ToXgene V 2.3 released on February 2005!
This new version of ToXgene offers a simple API that allows ToXgene to be invoked from any
Java application. A sample front-end Java class is provided with the samples.
See ToXgene's architecture for more;
the Javadoc documentation can be found here.
ToXgene is a template-based generator for large, consistent collections of
synthetic XML documents, developed as part of the ToX (the Toronto XML Server) project. ToX is an
heterogeneous repository for XML data and metadata being developed at the
Database Group of the University of Toronto.
ToXgene was designed to be declarative, and thus speed up the data
generation cycle; general enough to produce fairly complex XML content;
and powerful enough to capture the most common kinds of integrity
constraints in popular benchmarks.
The ToXgene Template
Specification Language (TSL) is a subset of the XML Schema notation
augmented with annotations for specifying certain properties of the intended
data, such as value distributions, the vocabulary for CDATA
content, etc. Being template-based, our tool gives its users total
control over the structure and content of the XML documents it
produces.
These are the main features of our tool:
- Generation of complex XML content: our tool supports all XML
element content models (
CDATA , element and mixed) and allows the
generation of attributes as well. CDATA values are generated
according to a type declaration; various string, numeric and date types
are supported.
- Use of skewed distributions: the user can specify skewed
distributions to determine the number of occurrences for
elements, as well as to control the generation of
CDATA literals
(e.g., the length of string values). ToXgene supports the uniform,
exponential, normal, log-normal, geometric, and user-defined multinomial
distributions.
- Element sharing: our tool allows different elements (or attributes)
to share
CDATA literals, thus allowing the generation of
references among elements in the same (or in different) documents. This
enables the generation of collections of correlated documents (i.e.,
documents that can be joined by value).
- Integrity constraints: element sharing in ToXgene is achieved by
generating the shared content prior to the actual documents, and storing
this data in memory. Our tool allows the specification of
most common integrity constraints (e.g., uniqueness) over the data in such
lists; thus, one can generate consistent
ID , IDREF
and IDREFS attributes. One can also specify integrity
constraints over elements (or attributes) in different documents, which
allows the generation of consistent single or multi-document data
sets.
- Modularity: ToXgene is implemented in a modular way that decouples
the interface from the data generation engine (see
ToXgene's architecture). Moreover,
access to the data generation engine is done through an API, which means
that ToXgene can be used as part of any Java application.

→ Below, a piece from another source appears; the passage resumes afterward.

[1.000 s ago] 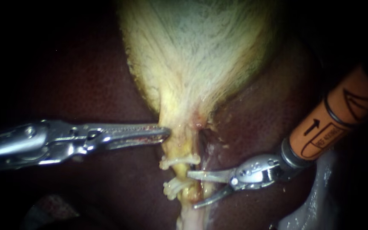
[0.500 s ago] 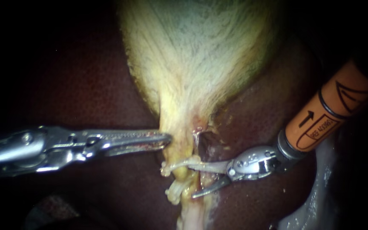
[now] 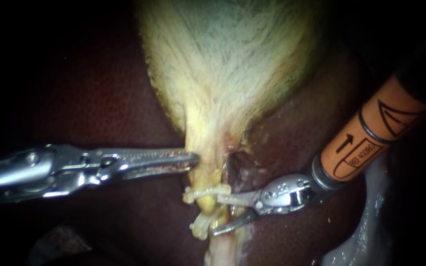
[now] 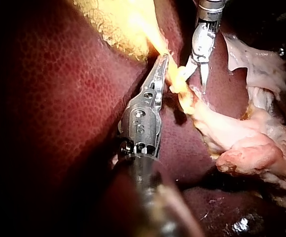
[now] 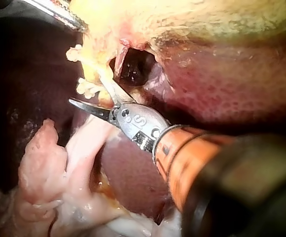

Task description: Go to the cutting position left tube

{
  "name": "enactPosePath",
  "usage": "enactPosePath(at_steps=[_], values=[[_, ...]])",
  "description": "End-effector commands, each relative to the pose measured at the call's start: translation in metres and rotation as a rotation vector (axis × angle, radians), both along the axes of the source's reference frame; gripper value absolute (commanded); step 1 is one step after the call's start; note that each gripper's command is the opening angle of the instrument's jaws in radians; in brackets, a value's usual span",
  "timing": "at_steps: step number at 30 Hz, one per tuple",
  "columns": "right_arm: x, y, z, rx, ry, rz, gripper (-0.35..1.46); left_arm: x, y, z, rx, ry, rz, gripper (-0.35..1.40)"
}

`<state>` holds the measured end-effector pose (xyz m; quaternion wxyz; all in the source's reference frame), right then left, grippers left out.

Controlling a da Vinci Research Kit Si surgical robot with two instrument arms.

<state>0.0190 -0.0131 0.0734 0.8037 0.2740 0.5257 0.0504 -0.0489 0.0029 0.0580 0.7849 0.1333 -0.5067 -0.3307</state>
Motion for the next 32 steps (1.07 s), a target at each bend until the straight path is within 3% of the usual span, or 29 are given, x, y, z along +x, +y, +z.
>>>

- Reuse of existing data: our tool allows the user to load
existing data into tox-lists; such data is treated as any other shared
data in the generation process. This allows the mixing of real and
synthetic data, often required in common benchmarks (e.g., names of
countries) and also the growing of existing collections of documents
without having to start from scratch again.

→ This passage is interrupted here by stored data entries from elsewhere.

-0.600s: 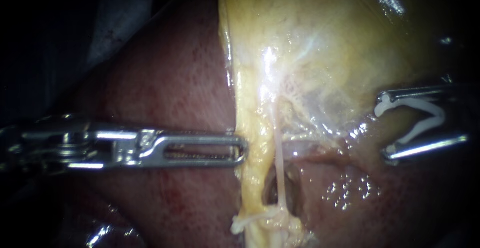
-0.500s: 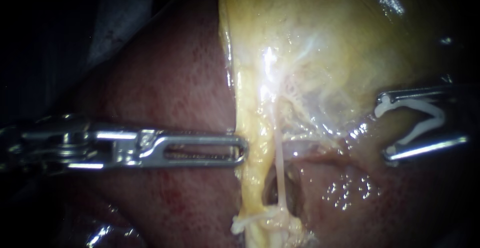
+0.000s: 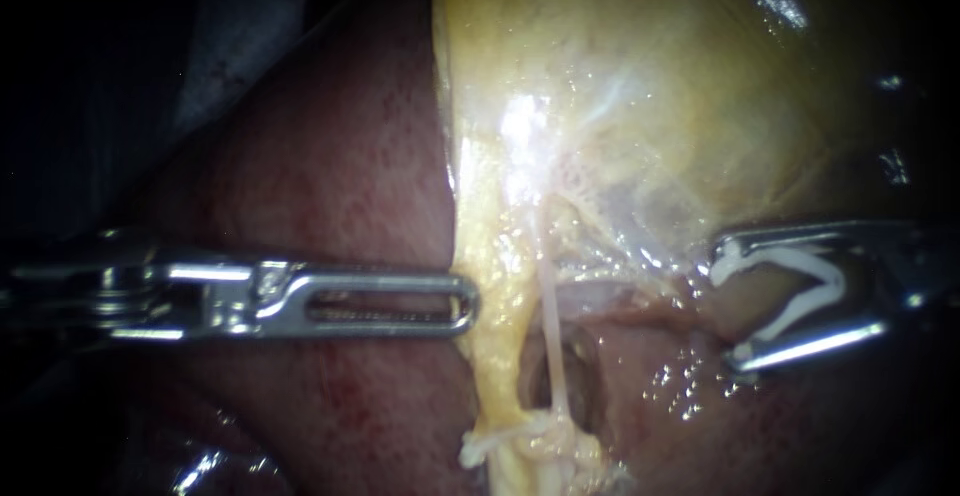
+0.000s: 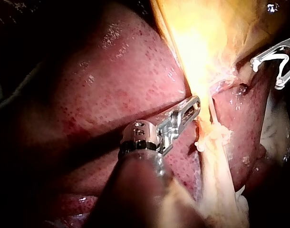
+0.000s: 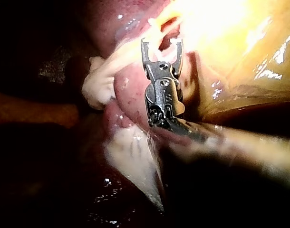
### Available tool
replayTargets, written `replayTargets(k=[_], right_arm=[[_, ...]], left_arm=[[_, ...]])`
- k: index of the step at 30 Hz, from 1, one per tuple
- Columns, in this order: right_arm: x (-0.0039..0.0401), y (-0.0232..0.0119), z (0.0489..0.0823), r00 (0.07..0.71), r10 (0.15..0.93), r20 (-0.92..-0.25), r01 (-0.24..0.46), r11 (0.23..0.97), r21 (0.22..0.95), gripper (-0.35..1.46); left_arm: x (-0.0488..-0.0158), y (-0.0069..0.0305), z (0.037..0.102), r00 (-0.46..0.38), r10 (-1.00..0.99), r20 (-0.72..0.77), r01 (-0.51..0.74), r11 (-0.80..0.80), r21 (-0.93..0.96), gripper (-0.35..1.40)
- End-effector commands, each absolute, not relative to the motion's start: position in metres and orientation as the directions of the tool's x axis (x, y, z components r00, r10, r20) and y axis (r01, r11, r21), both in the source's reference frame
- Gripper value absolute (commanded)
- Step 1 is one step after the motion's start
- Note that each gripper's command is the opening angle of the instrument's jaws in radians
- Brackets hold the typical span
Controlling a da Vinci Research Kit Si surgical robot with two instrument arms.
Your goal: Clipping second clip left tube
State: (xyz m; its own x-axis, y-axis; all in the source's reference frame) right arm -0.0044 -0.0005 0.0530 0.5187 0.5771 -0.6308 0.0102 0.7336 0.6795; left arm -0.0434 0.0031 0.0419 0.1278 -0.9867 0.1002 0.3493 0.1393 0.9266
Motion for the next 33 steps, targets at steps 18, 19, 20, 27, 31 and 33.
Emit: replayTargets(k=[18,19,20,27,31,33], right_arm=[[0.0031,-0.0054,0.0576,0.543,0.606,-0.582,0.048,0.669,0.742,0.55],[0.0035,-0.0056,0.0578,0.544,0.607,-0.580,0.050,0.666,0.744,0.55],[0.0038,-0.0057,0.0580,0.545,0.603,-0.582,0.055,0.667,0.743,0.55],[0.0061,-0.0065,0.0597,0.551,0.595,-0.585,0.072,0.664,0.744,0.53],[0.0067,-0.0069,0.0609,0.555,0.588,-0.589,0.087,0.663,0.744,0.53],[0.0068,-0.0070,0.0614,0.556,0.583,-0.593,0.095,0.664,0.742,0.53]], left_arm=[[-0.0415,0.0024,0.0391,0.128,-0.987,0.092,0.344,0.132,0.930,-0.35],[-0.0415,0.0024,0.0390,0.129,-0.987,0.092,0.344,0.131,0.930,-0.35],[-0.0415,0.0024,0.0389,0.129,-0.987,0.092,0.344,0.131,0.930,-0.35],[-0.0414,0.0022,0.0382,0.129,-0.987,0.091,0.343,0.131,0.930,-0.35],[-0.0414,0.0022,0.0382,0.129,-0.987,0.091,0.343,0.131,0.930,-0.35],[-0.0413,0.0021,0.0382,0.129,-0.987,0.091,0.343,0.131,0.930,-0.35]])
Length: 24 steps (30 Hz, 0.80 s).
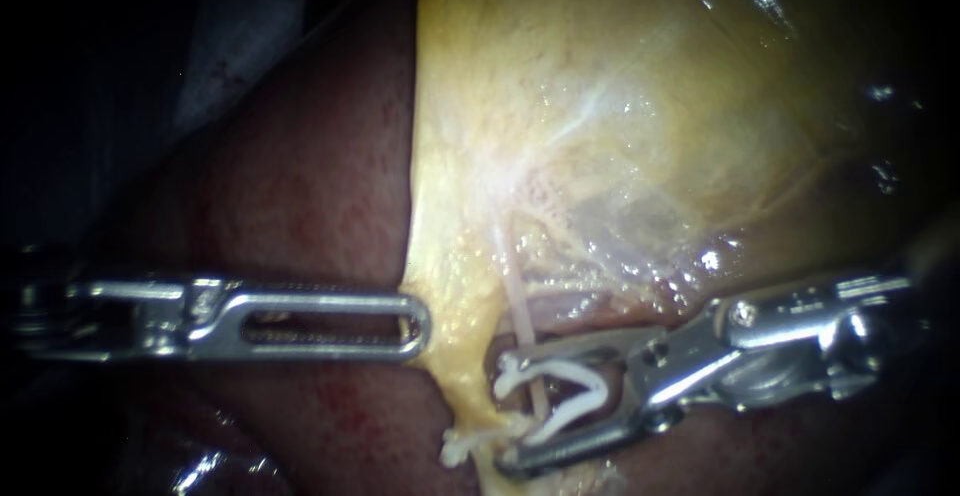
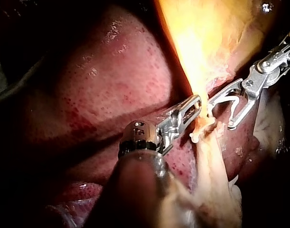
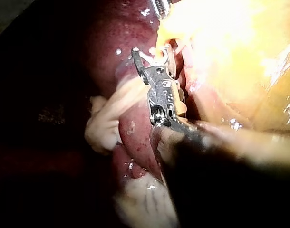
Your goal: Clipping second clip left tube
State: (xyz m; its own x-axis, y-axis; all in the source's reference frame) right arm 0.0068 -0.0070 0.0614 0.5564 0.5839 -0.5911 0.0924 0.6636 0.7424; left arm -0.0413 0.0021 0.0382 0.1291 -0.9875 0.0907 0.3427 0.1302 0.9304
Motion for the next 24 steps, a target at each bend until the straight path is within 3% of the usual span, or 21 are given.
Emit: replayTargets(k=[1,24], right_arm=[[0.0069,-0.0071,0.0618,0.558,0.583,-0.591,0.096,0.662,0.744,0.52],[0.0103,-0.0084,0.0653,0.588,0.572,-0.572,0.098,0.651,0.753,0.49]], left_arm=[[-0.0413,0.0021,0.0382,0.130,-0.987,0.091,0.342,0.131,0.930,-0.35],[-0.0415,0.0021,0.0379,0.129,-0.987,0.091,0.342,0.130,0.930,-0.35]])
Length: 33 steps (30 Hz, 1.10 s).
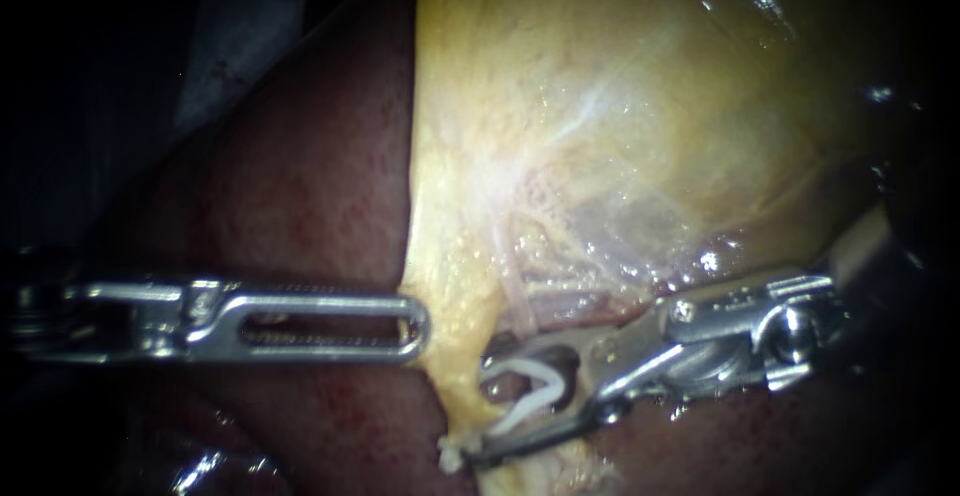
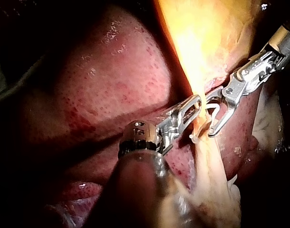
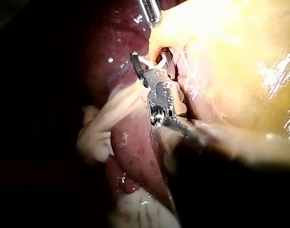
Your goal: Clipping second clip left tube
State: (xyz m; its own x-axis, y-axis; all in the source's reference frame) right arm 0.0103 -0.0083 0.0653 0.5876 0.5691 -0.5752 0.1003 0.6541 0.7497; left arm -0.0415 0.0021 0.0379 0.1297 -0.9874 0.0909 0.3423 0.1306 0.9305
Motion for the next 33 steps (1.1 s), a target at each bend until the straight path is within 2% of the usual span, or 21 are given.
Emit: replayTargets(k=[1,9,33], right_arm=[[0.0106,-0.0087,0.0655,0.591,0.573,-0.567,0.101,0.645,0.757,0.48],[0.0122,-0.0100,0.0668,0.610,0.575,-0.545,0.113,0.617,0.778,0.44],[0.0120,-0.0092,0.0672,0.611,0.605,-0.511,0.078,0.596,0.799,0.34]], left_arm=[[-0.0415,0.0021,0.0379,0.129,-0.987,0.091,0.343,0.130,0.930,-0.35],[-0.0416,0.0021,0.0379,0.129,-0.987,0.091,0.343,0.130,0.930,-0.35],[-0.0417,0.0020,0.0381,0.129,-0.987,0.092,0.344,0.131,0.930,-0.35]])
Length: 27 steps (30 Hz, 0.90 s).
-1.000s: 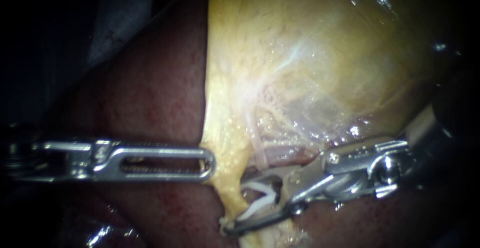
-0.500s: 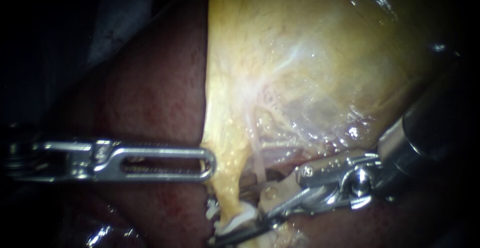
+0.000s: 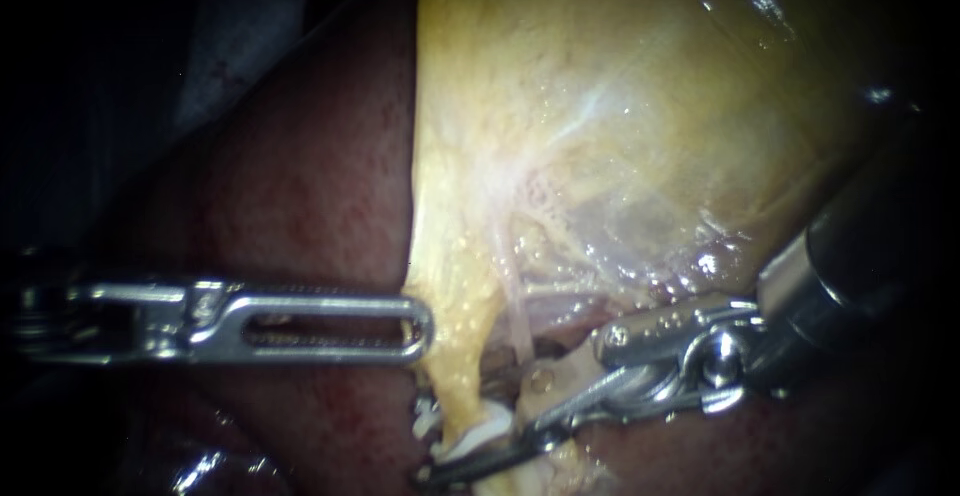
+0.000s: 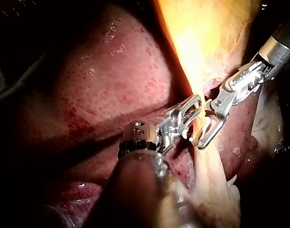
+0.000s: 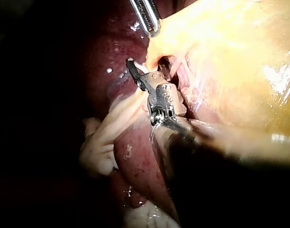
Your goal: Clipping second clip left tube
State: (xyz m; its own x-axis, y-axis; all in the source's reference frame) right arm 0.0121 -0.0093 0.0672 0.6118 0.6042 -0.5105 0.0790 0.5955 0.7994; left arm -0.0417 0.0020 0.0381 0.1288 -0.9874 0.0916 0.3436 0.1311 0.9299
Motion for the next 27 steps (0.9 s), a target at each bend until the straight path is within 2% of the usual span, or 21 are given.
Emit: replayTargets(k=[1,5,7,12,15,27], right_arm=[[0.0120,-0.0092,0.0672,0.612,0.608,-0.506,0.074,0.593,0.802,0.34],[0.0119,-0.0087,0.0672,0.608,0.619,-0.497,0.058,0.589,0.806,0.27],[0.0116,-0.0086,0.0673,0.612,0.638,-0.467,0.036,0.568,0.822,0.06],[0.0116,-0.0083,0.0676,0.635,0.626,-0.453,0.019,0.573,0.819,-0.22],[0.0116,-0.0085,0.0678,0.640,0.622,-0.451,0.020,0.574,0.819,-0.32],[0.0116,-0.0085,0.0678,0.641,0.620,-0.451,0.022,0.573,0.819,-0.35]], left_arm=[[-0.0417,0.0020,0.0381,0.129,-0.987,0.092,0.344,0.131,0.930,-0.35],[-0.0418,0.0020,0.0381,0.129,-0.987,0.092,0.344,0.131,0.930,-0.35],[-0.0418,0.0019,0.0382,0.129,-0.987,0.092,0.344,0.132,0.930,-0.35],[-0.0418,0.0020,0.0382,0.129,-0.987,0.092,0.344,0.132,0.930,-0.35],[-0.0418,0.0020,0.0382,0.129,-0.987,0.092,0.344,0.132,0.930,-0.35],[-0.0419,0.0020,0.0382,0.128,-0.987,0.092,0.344,0.132,0.930,-0.35]])
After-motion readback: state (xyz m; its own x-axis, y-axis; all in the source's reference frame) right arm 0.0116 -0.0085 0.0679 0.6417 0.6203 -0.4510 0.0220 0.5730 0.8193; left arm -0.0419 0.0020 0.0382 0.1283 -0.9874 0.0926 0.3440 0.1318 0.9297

- Extensibility: ToXgene was developed in Java 2, and has a very
simple interface for plugging in new CDATA generators. For convenience, we
provide the source code for the various CDATA generators that come with
ToXgene already.
- Scalability: If necessary, ToXgene can use a Persistent Object
Manager for storing temporary data structures that do not fit in main
memory. One can customize the buffer management and take advantage of
parallel I/O for optimal performance.
|